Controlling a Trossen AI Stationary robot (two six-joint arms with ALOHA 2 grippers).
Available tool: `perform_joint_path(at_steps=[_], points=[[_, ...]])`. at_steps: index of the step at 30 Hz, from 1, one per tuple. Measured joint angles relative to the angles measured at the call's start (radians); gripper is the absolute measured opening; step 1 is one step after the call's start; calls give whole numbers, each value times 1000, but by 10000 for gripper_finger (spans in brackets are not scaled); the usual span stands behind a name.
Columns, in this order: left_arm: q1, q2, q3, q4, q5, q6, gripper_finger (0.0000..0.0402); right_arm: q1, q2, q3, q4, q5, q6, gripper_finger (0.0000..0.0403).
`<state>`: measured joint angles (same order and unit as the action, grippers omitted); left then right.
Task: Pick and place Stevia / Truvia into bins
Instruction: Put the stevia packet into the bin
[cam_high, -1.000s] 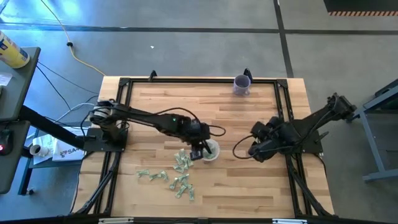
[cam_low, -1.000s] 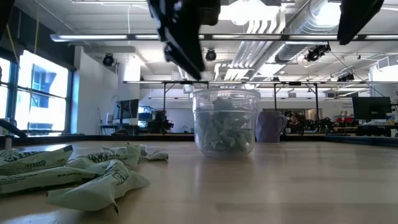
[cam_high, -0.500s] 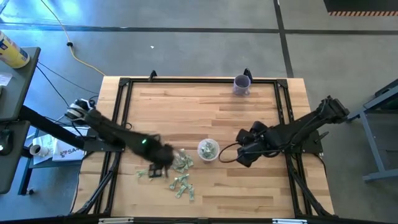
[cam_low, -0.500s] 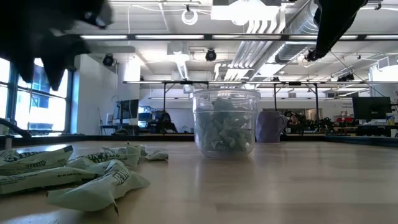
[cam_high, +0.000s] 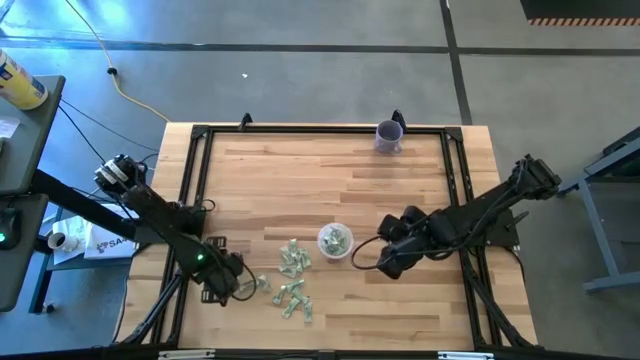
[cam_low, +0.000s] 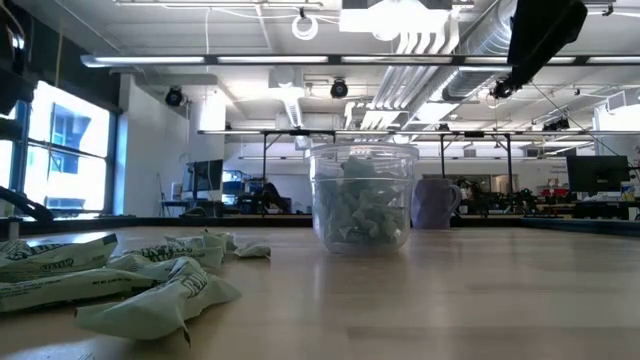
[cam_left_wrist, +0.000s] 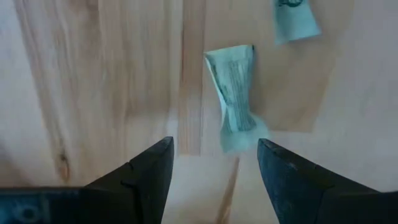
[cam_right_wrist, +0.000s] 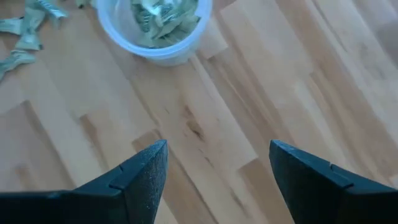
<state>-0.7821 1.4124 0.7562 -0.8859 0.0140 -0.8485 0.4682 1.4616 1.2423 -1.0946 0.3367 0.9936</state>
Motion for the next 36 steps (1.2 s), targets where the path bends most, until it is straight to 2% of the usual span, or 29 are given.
perform_joint_path(at_steps=[7, 14, 17, 21, 24, 25, 30, 36], points=[[3, 0, -32, 129, -29, -2, 259, -3, 0, 0, -2, 6, -3, 271], [3, -3, -129, 202, -67, -54, 252, -3, 0, 0, -8, 9, -6, 271], [3, -4, -145, 206, -92, -54, 216, -3, 0, 0, -24, 22, -6, 271], [14, -3, -147, 222, -172, -9, 127, -3, 0, 0, -59, 51, -7, 271], [80, -2, -150, 253, -233, 27, 43, -3, 0, 0, -86, 69, -7, 271], [108, -2, -150, 263, -243, 40, 26, -3, 0, 0, -93, 73, -7, 271], [285, -24, -130, 302, -290, 162, 36, -3, 0, 0, -114, 64, -2, 271], [522, -86, 45, 374, -292, 434, 23, -3, 0, 0, -118, 55, 0, 271]])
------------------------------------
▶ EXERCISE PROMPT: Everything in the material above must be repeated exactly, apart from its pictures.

▶ RESPONSE AREA:
Controlling a Trossen AI Stationary robot (two six-joint arms with ALOHA 2 grippers).
Available tool: `perform_joint_path(at_steps=[_], points=[[_, ...]])`. at_steps: index of the step at 30 Hz, from 1, one per tuple. Measured joint angles relative to the angles measured at the call's start (radians); gripper is the absolute measured opening; step 1 is one step after the call's start; calls give whole numbers, each value times 1000, but by 10000 for gripper_finger (spans in brackets are not scaled); the usual span stands behind a name.
Columns, in this order: left_arm: q1, q2, q3, q4, q5, q6, gripper_finger (0.0000..0.0402); right_arm: q1, q2, q3, q4, q5, q6, gripper_finger (0.0000..0.0403).
`<state>`: measured joint angles (same order and unit as the action, grippers omitted); left then right.
Task: Pick and place Stevia / Truvia into bins
Instruction: Put the stevia packet into the bin
[cam_high, -1.000s] 
[cam_low, -1.000s] 
[cam_high, -0.500s] 
[cam_low, -0.500s] 
[cam_high, +0.000s] 
[cam_low, +0.000s] 
[cam_left_wrist, +0.000s] 
[cam_right_wrist, +0.000s] 
<state>-0.7821 1.4124 0.7562 -0.8859 0.0140 -0.8485 0.4682 1.4616 1.2423 -1.0946 0.3367 0.9936</state>
Motion for the next 36 steps (1.2 s), targets where the path bends most, until it is straight to 2% of the usual span, or 29 are given.
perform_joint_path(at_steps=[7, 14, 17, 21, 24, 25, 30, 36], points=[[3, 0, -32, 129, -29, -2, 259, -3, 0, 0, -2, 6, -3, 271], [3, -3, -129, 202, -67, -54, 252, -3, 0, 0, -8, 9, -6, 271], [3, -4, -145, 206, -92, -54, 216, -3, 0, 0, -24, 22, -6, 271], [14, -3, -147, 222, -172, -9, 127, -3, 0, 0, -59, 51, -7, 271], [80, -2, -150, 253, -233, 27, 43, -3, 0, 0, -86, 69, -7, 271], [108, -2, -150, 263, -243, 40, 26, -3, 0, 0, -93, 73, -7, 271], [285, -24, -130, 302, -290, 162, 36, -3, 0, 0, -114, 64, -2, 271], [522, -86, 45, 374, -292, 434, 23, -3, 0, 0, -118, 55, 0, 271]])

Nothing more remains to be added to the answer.